● **What is needed**
Two lines below mark the span: the one containing "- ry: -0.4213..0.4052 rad" and the one containing "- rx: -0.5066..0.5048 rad". Set down both, plus every line between, exactly as they stand, and nothing else.
Data listing section start
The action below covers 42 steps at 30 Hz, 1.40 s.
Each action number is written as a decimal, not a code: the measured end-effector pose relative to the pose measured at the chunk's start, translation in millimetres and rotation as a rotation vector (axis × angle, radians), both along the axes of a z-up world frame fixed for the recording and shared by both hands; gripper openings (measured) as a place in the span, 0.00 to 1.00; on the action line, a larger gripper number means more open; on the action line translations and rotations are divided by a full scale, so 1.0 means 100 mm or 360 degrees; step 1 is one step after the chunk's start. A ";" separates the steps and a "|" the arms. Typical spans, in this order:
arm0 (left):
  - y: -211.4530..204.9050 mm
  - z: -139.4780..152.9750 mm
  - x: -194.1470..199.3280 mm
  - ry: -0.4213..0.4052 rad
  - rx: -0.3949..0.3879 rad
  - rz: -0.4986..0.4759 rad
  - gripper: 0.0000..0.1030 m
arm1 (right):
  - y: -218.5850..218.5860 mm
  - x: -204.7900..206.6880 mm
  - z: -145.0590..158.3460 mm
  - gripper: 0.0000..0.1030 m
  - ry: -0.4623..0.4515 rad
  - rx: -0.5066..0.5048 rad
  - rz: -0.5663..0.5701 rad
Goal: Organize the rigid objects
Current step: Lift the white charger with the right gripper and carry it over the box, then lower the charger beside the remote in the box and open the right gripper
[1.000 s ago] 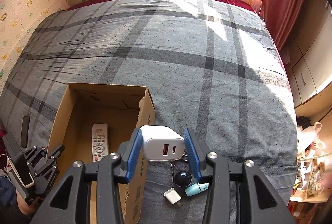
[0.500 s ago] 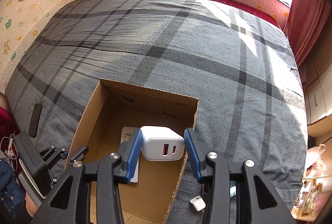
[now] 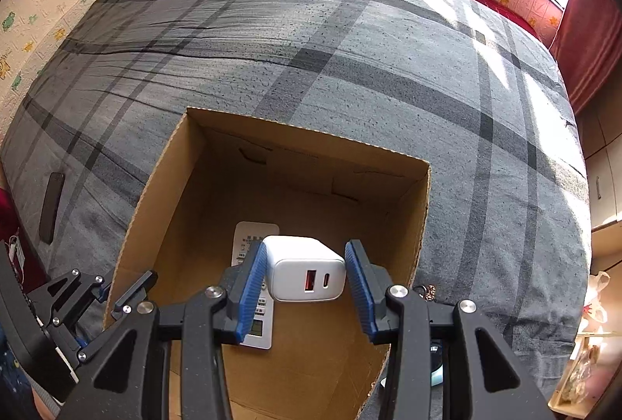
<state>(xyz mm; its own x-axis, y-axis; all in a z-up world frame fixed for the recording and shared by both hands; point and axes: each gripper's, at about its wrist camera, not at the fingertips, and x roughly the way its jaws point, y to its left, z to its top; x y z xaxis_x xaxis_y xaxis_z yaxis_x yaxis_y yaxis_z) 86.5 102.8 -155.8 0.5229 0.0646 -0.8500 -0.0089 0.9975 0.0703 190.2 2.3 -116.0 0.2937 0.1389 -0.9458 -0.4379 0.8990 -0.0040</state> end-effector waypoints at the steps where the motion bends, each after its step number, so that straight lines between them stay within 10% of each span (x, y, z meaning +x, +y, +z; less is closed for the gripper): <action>1: 0.00 0.00 0.00 0.0000 -0.0001 0.0000 0.15 | 0.01 0.01 -0.04 0.44 0.0005 -0.0015 -0.0005; 22: 0.01 0.00 0.00 0.0002 -0.0002 -0.0001 0.15 | 0.22 0.31 -0.70 0.44 0.0099 -0.0174 -0.0100; 42: 0.01 0.01 0.00 0.0003 0.0006 -0.0001 0.15 | 0.25 0.13 -0.47 0.49 0.0113 -0.0065 -0.0027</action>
<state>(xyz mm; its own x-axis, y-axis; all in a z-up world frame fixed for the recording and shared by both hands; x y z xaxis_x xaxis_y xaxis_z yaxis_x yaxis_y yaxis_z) 86.7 103.9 -155.0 0.5213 0.0674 -0.8507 -0.0081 0.9972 0.0740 203.6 27.8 -162.9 0.2279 0.0953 -0.9690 -0.4232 0.9060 -0.0104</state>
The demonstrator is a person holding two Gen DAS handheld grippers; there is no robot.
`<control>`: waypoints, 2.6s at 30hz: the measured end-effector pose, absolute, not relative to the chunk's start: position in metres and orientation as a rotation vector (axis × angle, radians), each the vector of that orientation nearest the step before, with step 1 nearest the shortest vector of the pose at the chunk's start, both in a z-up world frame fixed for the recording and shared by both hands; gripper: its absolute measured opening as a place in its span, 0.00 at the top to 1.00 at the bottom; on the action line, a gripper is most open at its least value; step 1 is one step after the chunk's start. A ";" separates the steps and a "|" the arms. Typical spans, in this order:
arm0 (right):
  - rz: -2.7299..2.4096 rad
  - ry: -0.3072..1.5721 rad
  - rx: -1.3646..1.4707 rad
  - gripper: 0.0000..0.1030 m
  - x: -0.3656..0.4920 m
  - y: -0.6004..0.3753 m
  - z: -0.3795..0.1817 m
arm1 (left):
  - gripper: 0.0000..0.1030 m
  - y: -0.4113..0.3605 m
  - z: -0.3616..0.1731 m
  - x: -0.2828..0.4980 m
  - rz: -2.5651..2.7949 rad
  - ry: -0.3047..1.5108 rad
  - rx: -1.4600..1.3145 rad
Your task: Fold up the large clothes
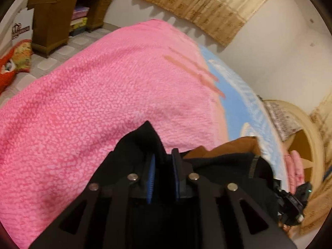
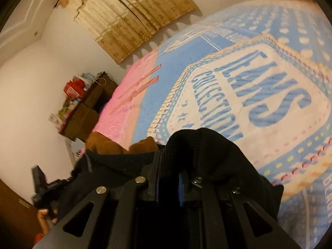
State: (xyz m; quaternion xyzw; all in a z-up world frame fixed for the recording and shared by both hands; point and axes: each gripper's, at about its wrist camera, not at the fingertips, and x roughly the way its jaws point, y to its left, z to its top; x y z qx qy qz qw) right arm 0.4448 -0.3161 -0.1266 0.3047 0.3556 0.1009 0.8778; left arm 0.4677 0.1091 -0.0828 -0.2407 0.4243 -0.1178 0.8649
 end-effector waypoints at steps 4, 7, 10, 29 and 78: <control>0.187 0.574 0.678 0.49 0.395 -0.330 -0.079 | 0.01 0.132 -0.045 0.432 -0.164 0.768 -0.360; 0.176 0.526 0.545 0.45 0.369 -0.312 -0.046 | 0.00 0.162 -0.031 0.399 -0.143 0.689 -0.327; 0.228 0.629 0.264 0.89 0.363 -0.246 -0.037 | 0.00 0.184 -0.043 0.370 -0.101 0.720 -0.392; 0.401 0.796 0.363 0.94 0.440 -0.115 -0.149 | 0.00 0.127 -0.132 0.341 -0.009 0.687 -0.710; 0.617 0.648 0.538 0.08 0.384 -0.352 -0.062 | 0.87 -0.224 -0.079 0.271 -0.794 0.342 0.433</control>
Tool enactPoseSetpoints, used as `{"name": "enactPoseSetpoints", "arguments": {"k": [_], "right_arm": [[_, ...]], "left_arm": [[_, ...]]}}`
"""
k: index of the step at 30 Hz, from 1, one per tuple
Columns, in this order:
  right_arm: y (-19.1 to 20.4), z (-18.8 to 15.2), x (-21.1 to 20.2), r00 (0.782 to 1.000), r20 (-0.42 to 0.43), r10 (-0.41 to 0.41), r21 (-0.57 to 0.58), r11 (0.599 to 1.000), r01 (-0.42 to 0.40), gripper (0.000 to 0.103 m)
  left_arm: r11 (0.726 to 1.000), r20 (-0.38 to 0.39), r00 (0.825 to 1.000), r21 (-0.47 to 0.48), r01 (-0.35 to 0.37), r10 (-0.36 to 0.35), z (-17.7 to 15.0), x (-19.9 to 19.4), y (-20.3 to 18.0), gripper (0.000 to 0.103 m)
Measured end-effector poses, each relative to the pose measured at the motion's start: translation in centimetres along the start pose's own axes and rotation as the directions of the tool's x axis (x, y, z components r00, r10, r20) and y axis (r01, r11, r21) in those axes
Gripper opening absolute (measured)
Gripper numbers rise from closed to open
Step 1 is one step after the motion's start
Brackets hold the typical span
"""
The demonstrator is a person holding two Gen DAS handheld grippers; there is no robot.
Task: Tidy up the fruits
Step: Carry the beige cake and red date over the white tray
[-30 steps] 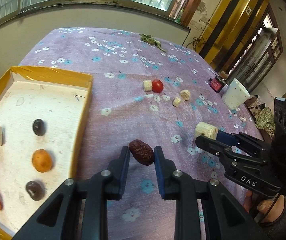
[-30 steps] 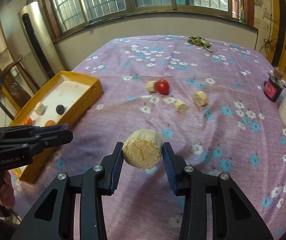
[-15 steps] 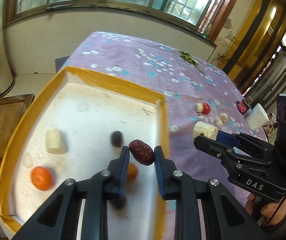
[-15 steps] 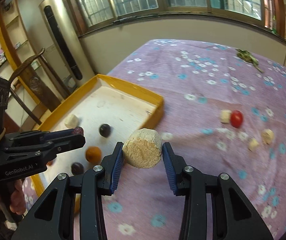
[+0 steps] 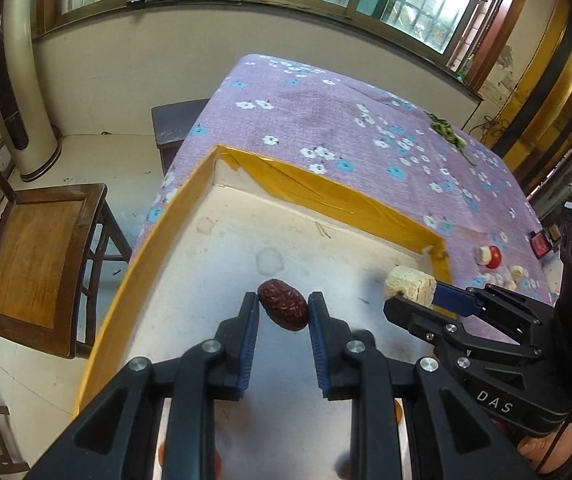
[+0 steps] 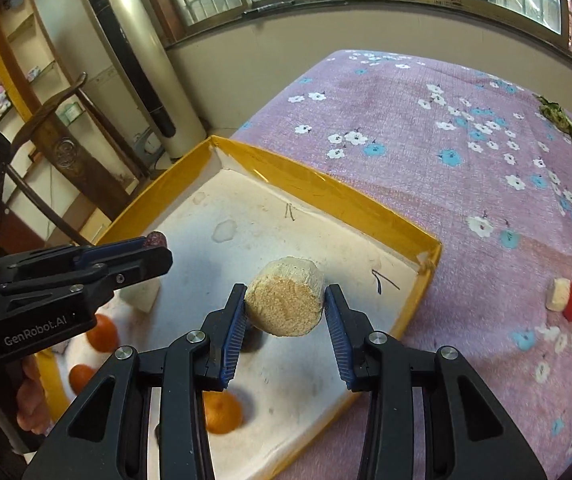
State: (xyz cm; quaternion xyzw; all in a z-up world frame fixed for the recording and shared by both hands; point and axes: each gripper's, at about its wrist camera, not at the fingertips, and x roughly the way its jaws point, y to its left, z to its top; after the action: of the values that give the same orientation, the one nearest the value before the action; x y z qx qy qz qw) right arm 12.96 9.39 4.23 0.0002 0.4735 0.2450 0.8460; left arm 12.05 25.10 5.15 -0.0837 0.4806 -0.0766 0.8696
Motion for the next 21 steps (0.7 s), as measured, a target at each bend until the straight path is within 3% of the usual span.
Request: {"name": "enactPoseSetpoints", "arguments": {"k": [13, 21], "right_arm": [[0.4, 0.3, 2.4, 0.999, -0.023, -0.039, -0.081, 0.996, 0.037, 0.038], [0.1, 0.2, 2.3, 0.998, -0.026, -0.057, -0.073, 0.996, 0.055, 0.039]], "left_arm": [[1.000, -0.082, 0.996, 0.011, -0.019, 0.020, 0.8, 3.7, 0.8, 0.027], [0.998, -0.067, 0.996, 0.032, -0.058, 0.060, 0.5, 3.4, 0.7, 0.028]]}}
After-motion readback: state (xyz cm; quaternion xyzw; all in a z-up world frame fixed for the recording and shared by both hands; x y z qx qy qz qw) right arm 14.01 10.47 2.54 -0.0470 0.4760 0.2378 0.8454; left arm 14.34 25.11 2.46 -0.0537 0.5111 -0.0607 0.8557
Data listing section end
● **Final answer**
  - ry: -0.4213..0.4052 rad
  - rx: -0.3949..0.3879 rad
  - rz: -0.4986..0.4759 rad
  - gripper: 0.0000..0.1030 m
arm1 (right):
  - y: -218.5850..218.5860 mm
  - x: -204.7900..206.6880 mm
  - z: -145.0590..158.3460 mm
  - gripper: 0.0000..0.1030 m
  - ry: -0.4623..0.4515 rad
  - rx: -0.5066..0.5048 rad

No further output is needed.